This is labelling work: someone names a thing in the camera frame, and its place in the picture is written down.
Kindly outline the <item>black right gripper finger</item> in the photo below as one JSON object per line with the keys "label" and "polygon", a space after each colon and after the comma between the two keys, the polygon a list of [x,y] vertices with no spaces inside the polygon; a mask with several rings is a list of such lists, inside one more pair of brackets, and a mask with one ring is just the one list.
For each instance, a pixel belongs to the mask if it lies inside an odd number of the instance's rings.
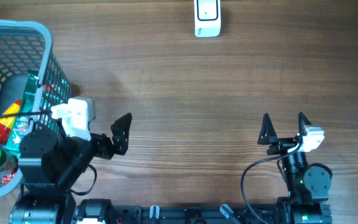
{"label": "black right gripper finger", "polygon": [[305,116],[303,112],[298,113],[298,130],[301,135],[305,135],[305,126],[311,125],[309,119]]}
{"label": "black right gripper finger", "polygon": [[268,113],[265,113],[262,120],[262,128],[260,130],[258,145],[270,145],[277,143],[277,134],[272,124],[272,120]]}

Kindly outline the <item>green 3M gloves packet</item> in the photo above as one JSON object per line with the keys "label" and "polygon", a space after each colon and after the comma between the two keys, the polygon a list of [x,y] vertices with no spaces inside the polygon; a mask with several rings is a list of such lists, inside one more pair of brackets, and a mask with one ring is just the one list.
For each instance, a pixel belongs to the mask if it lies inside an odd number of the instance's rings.
{"label": "green 3M gloves packet", "polygon": [[[37,72],[30,71],[28,74],[27,83],[24,87],[24,92],[20,97],[21,106],[19,108],[19,113],[32,112],[34,107],[34,100],[37,91],[38,80],[39,77],[37,75]],[[9,139],[7,140],[7,143],[4,146],[4,149],[8,153],[16,156],[17,158],[20,158],[21,156],[20,149],[19,149],[21,140],[27,134],[28,131],[32,130],[32,128],[30,127],[30,119],[31,116],[29,115],[16,117],[14,125],[9,135]]]}

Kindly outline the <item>red yellow sauce bottle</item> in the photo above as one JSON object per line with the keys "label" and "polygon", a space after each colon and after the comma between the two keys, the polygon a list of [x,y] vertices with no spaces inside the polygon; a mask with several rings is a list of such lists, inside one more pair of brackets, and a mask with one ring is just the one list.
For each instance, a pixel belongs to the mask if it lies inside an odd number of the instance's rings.
{"label": "red yellow sauce bottle", "polygon": [[[21,107],[21,99],[16,100],[8,109],[3,113],[3,115],[18,113]],[[5,144],[9,139],[10,132],[12,131],[12,127],[16,117],[8,117],[0,119],[0,143]]]}

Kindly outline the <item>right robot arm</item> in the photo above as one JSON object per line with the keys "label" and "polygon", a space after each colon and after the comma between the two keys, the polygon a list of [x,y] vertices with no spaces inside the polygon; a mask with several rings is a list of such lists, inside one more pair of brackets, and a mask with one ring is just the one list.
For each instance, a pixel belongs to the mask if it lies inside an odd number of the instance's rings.
{"label": "right robot arm", "polygon": [[257,144],[268,145],[267,154],[278,156],[279,170],[288,195],[279,197],[268,218],[272,223],[331,223],[329,198],[332,170],[321,163],[310,164],[306,154],[317,149],[324,140],[324,130],[300,113],[298,133],[293,138],[279,138],[270,116],[263,116]]}

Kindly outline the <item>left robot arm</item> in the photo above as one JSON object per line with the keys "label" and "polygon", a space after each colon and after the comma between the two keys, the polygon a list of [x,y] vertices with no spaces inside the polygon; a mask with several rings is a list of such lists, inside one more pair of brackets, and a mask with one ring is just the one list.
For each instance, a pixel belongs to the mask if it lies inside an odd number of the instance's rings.
{"label": "left robot arm", "polygon": [[110,199],[89,199],[76,204],[75,195],[88,190],[72,189],[79,176],[92,169],[94,157],[110,160],[123,156],[129,146],[131,113],[110,126],[112,137],[91,134],[89,140],[61,136],[38,129],[20,143],[18,165],[25,179],[12,208],[9,223],[121,223]]}

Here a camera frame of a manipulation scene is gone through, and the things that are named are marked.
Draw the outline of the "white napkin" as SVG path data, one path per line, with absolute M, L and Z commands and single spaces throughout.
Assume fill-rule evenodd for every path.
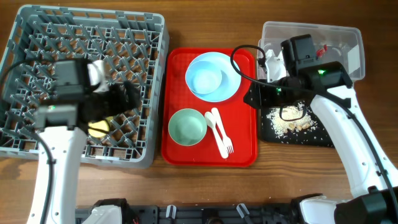
M 267 81 L 272 83 L 286 77 L 286 68 L 284 64 L 284 58 L 282 52 L 278 55 L 274 53 L 272 49 L 266 52 L 266 70 L 267 70 Z

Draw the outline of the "food scraps rice and nuts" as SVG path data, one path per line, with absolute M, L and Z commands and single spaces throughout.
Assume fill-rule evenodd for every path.
M 310 116 L 311 110 L 302 102 L 282 109 L 271 108 L 266 118 L 271 122 L 271 133 L 277 138 L 286 138 L 288 134 L 307 134 L 316 130 L 318 122 Z

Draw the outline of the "yellow cup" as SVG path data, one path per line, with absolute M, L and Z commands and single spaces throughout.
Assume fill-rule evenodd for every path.
M 111 120 L 113 119 L 112 116 L 108 116 L 104 120 L 89 123 L 88 134 L 97 139 L 103 139 L 107 135 L 111 134 Z

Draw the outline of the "red snack wrapper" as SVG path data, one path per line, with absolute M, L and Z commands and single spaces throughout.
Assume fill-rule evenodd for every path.
M 323 55 L 326 53 L 326 51 L 328 50 L 327 45 L 323 45 L 320 49 L 317 50 L 316 55 L 317 58 L 322 58 Z

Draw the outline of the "green saucer plate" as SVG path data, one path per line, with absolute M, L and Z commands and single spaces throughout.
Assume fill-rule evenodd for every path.
M 184 108 L 171 116 L 168 132 L 172 140 L 178 145 L 194 146 L 205 137 L 207 124 L 199 111 Z

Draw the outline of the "large light blue plate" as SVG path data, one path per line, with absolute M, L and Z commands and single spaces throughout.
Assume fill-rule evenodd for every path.
M 194 58 L 189 65 L 201 60 L 213 62 L 217 65 L 221 69 L 223 79 L 221 85 L 212 93 L 201 95 L 191 92 L 197 98 L 212 103 L 221 102 L 231 98 L 240 87 L 241 76 L 233 68 L 230 62 L 230 57 L 219 52 L 207 52 Z

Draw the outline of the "light blue bowl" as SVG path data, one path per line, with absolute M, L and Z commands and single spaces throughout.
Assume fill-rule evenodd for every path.
M 214 92 L 221 85 L 222 79 L 221 69 L 213 62 L 203 60 L 189 65 L 185 73 L 188 88 L 201 95 Z

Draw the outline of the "white plastic spoon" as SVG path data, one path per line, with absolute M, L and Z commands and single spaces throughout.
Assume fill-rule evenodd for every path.
M 216 119 L 215 119 L 215 117 L 213 116 L 213 114 L 211 112 L 207 111 L 205 113 L 205 120 L 206 120 L 206 123 L 207 123 L 208 127 L 213 131 L 213 135 L 215 137 L 215 141 L 216 141 L 216 144 L 217 144 L 217 147 L 218 147 L 218 150 L 220 152 L 221 157 L 223 159 L 227 159 L 228 158 L 228 153 L 227 153 L 227 150 L 226 150 L 226 148 L 225 148 L 225 146 L 224 146 L 224 144 L 223 144 L 223 142 L 221 140 L 220 135 L 218 134 L 218 131 L 216 130 Z

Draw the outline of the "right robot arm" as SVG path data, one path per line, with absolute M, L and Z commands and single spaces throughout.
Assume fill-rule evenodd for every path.
M 397 223 L 397 168 L 382 150 L 363 116 L 356 92 L 339 62 L 301 66 L 284 63 L 289 76 L 278 84 L 253 80 L 265 94 L 245 96 L 253 108 L 310 102 L 344 165 L 352 200 L 322 194 L 293 199 L 291 223 Z

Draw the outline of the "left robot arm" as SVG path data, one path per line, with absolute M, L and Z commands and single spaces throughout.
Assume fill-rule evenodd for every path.
M 78 171 L 90 123 L 135 109 L 141 92 L 130 81 L 107 85 L 104 62 L 54 62 L 55 98 L 43 100 L 32 134 L 39 163 L 28 223 L 74 223 Z

++++

» **Problem requirements**
Each line of the data above must be repeated exactly, images excluded.

» **Expected output**
This is labelling work: someone names a thing in the camera frame, and its place in the picture is written down.
Kindly outline the <item>black right gripper finger</item> in the photo below as one JSON object per line with the keys "label" and "polygon", a space after each colon and after the comma between the two keys, the polygon a list of [x,y] vertices with no spaces inside the polygon; a mask with several rings is a list of such lists, inside one more pair of brackets, and a mask with one ring is just the one list.
For each instance, a pixel belongs to the mask if it lies inside an odd number of the instance's rings.
{"label": "black right gripper finger", "polygon": [[305,116],[303,112],[298,113],[298,130],[301,135],[305,135],[305,126],[311,125],[309,119]]}
{"label": "black right gripper finger", "polygon": [[268,113],[265,113],[262,120],[262,128],[260,130],[258,145],[270,145],[277,143],[277,134],[272,124],[272,120]]}

Kindly outline the <item>green 3M gloves packet</item> in the photo above as one JSON object per line with the keys "label" and "polygon", a space after each colon and after the comma between the two keys, the polygon a list of [x,y] vertices with no spaces inside the polygon; a mask with several rings is a list of such lists, inside one more pair of brackets, and a mask with one ring is just the one list.
For each instance, a pixel belongs to the mask if it lies inside an odd number of the instance's rings.
{"label": "green 3M gloves packet", "polygon": [[[37,72],[30,71],[28,74],[27,83],[24,87],[24,92],[20,97],[21,106],[19,108],[19,113],[32,112],[34,107],[34,100],[37,91],[38,80],[39,77],[37,75]],[[9,139],[7,140],[7,143],[4,146],[4,149],[8,153],[16,156],[17,158],[20,158],[21,156],[20,149],[19,149],[21,140],[27,134],[28,131],[32,130],[32,128],[30,127],[30,119],[31,116],[29,115],[16,117],[14,125],[9,135]]]}

Kindly outline the <item>red yellow sauce bottle</item> in the photo above as one JSON object per line with the keys "label" and "polygon", a space after each colon and after the comma between the two keys, the polygon a list of [x,y] vertices with no spaces inside the polygon; a mask with several rings is a list of such lists, inside one more pair of brackets, and a mask with one ring is just the one list.
For each instance, a pixel belongs to the mask if it lies inside an odd number of the instance's rings.
{"label": "red yellow sauce bottle", "polygon": [[[21,107],[21,99],[16,100],[8,109],[3,113],[3,115],[18,113]],[[5,144],[9,139],[10,132],[12,131],[12,127],[16,117],[8,117],[0,119],[0,143]]]}

Kindly outline the <item>right robot arm</item> in the photo above as one JSON object per line with the keys "label" and "polygon", a space after each colon and after the comma between the two keys, the polygon a list of [x,y] vertices with no spaces inside the polygon; a mask with several rings is a list of such lists, inside one more pair of brackets, and a mask with one ring is just the one list.
For each instance, a pixel belongs to the mask if it lies inside an odd number of the instance's rings.
{"label": "right robot arm", "polygon": [[257,144],[268,145],[267,154],[278,156],[279,170],[288,195],[279,197],[268,218],[272,223],[331,223],[329,198],[332,170],[321,163],[310,164],[306,154],[317,149],[324,140],[324,130],[300,113],[298,133],[293,138],[279,138],[270,116],[263,116]]}

Kindly outline the <item>left robot arm</item> in the photo above as one JSON object per line with the keys "label" and "polygon", a space after each colon and after the comma between the two keys, the polygon a list of [x,y] vertices with no spaces inside the polygon; a mask with several rings is a list of such lists, inside one more pair of brackets, and a mask with one ring is just the one list.
For each instance, a pixel belongs to the mask if it lies inside an odd number of the instance's rings.
{"label": "left robot arm", "polygon": [[110,199],[89,199],[76,204],[75,195],[88,190],[72,189],[79,176],[92,169],[94,157],[110,160],[123,156],[129,146],[131,113],[110,126],[112,137],[91,134],[89,140],[61,136],[38,129],[20,143],[18,165],[25,179],[12,208],[9,223],[121,223]]}

Here a camera frame of a manipulation scene is gone through, and the things that are named are marked.
Draw the outline of the "white napkin" as SVG path data, one path per line, with absolute M, L and Z commands and single spaces throughout.
Assume fill-rule evenodd for every path.
M 267 81 L 272 83 L 286 77 L 286 68 L 284 64 L 284 58 L 282 52 L 278 55 L 274 53 L 272 49 L 266 52 L 266 70 L 267 70 Z

Draw the outline of the "food scraps rice and nuts" as SVG path data, one path per line, with absolute M, L and Z commands and single spaces throughout.
Assume fill-rule evenodd for every path.
M 310 116 L 311 110 L 302 102 L 282 109 L 271 108 L 266 118 L 271 122 L 271 133 L 277 138 L 286 138 L 288 134 L 307 134 L 316 130 L 318 122 Z

Draw the outline of the "yellow cup" as SVG path data, one path per line, with absolute M, L and Z commands and single spaces throughout.
Assume fill-rule evenodd for every path.
M 111 120 L 113 119 L 112 116 L 108 116 L 104 120 L 89 123 L 88 134 L 97 139 L 103 139 L 107 135 L 111 134 Z

Draw the outline of the "red snack wrapper" as SVG path data, one path per line, with absolute M, L and Z commands and single spaces throughout.
Assume fill-rule evenodd for every path.
M 323 55 L 326 53 L 326 51 L 328 50 L 327 45 L 323 45 L 320 49 L 317 50 L 316 55 L 317 58 L 322 58 Z

Draw the outline of the "green saucer plate" as SVG path data, one path per line, with absolute M, L and Z commands and single spaces throughout.
Assume fill-rule evenodd for every path.
M 184 108 L 171 116 L 168 132 L 172 140 L 178 145 L 194 146 L 205 137 L 207 124 L 199 111 Z

Draw the outline of the "large light blue plate" as SVG path data, one path per line, with absolute M, L and Z commands and single spaces throughout.
Assume fill-rule evenodd for every path.
M 194 58 L 189 65 L 201 60 L 213 62 L 217 65 L 221 69 L 223 79 L 221 85 L 212 93 L 201 95 L 191 92 L 197 98 L 212 103 L 221 102 L 231 98 L 240 87 L 241 76 L 233 68 L 230 62 L 230 57 L 219 52 L 207 52 Z

Draw the outline of the "light blue bowl" as SVG path data, one path per line, with absolute M, L and Z commands and single spaces throughout.
Assume fill-rule evenodd for every path.
M 214 92 L 221 85 L 222 79 L 221 69 L 213 62 L 203 60 L 189 65 L 185 73 L 188 88 L 201 95 Z

Draw the outline of the "white plastic spoon" as SVG path data, one path per line, with absolute M, L and Z commands and single spaces throughout.
Assume fill-rule evenodd for every path.
M 216 119 L 215 119 L 215 117 L 213 116 L 213 114 L 211 112 L 207 111 L 205 113 L 205 120 L 206 120 L 206 123 L 207 123 L 208 127 L 213 131 L 213 135 L 215 137 L 215 141 L 216 141 L 216 144 L 217 144 L 217 147 L 218 147 L 218 150 L 220 152 L 221 157 L 223 159 L 227 159 L 228 158 L 228 153 L 227 153 L 227 150 L 226 150 L 226 148 L 225 148 L 225 146 L 224 146 L 224 144 L 223 144 L 223 142 L 221 140 L 220 135 L 218 134 L 218 131 L 216 130 Z

Draw the outline of the "right robot arm" as SVG path data, one path per line, with absolute M, L and Z commands and single spaces throughout.
Assume fill-rule evenodd for every path.
M 397 223 L 397 168 L 382 150 L 363 116 L 356 92 L 339 62 L 301 66 L 284 63 L 289 76 L 278 84 L 253 80 L 265 94 L 245 96 L 253 108 L 310 102 L 344 165 L 352 200 L 322 194 L 293 199 L 291 223 Z

Draw the outline of the "left robot arm" as SVG path data, one path per line, with absolute M, L and Z commands and single spaces throughout.
Assume fill-rule evenodd for every path.
M 78 171 L 90 123 L 135 109 L 141 92 L 130 81 L 107 85 L 104 62 L 54 62 L 55 98 L 43 100 L 32 134 L 39 163 L 28 223 L 74 223 Z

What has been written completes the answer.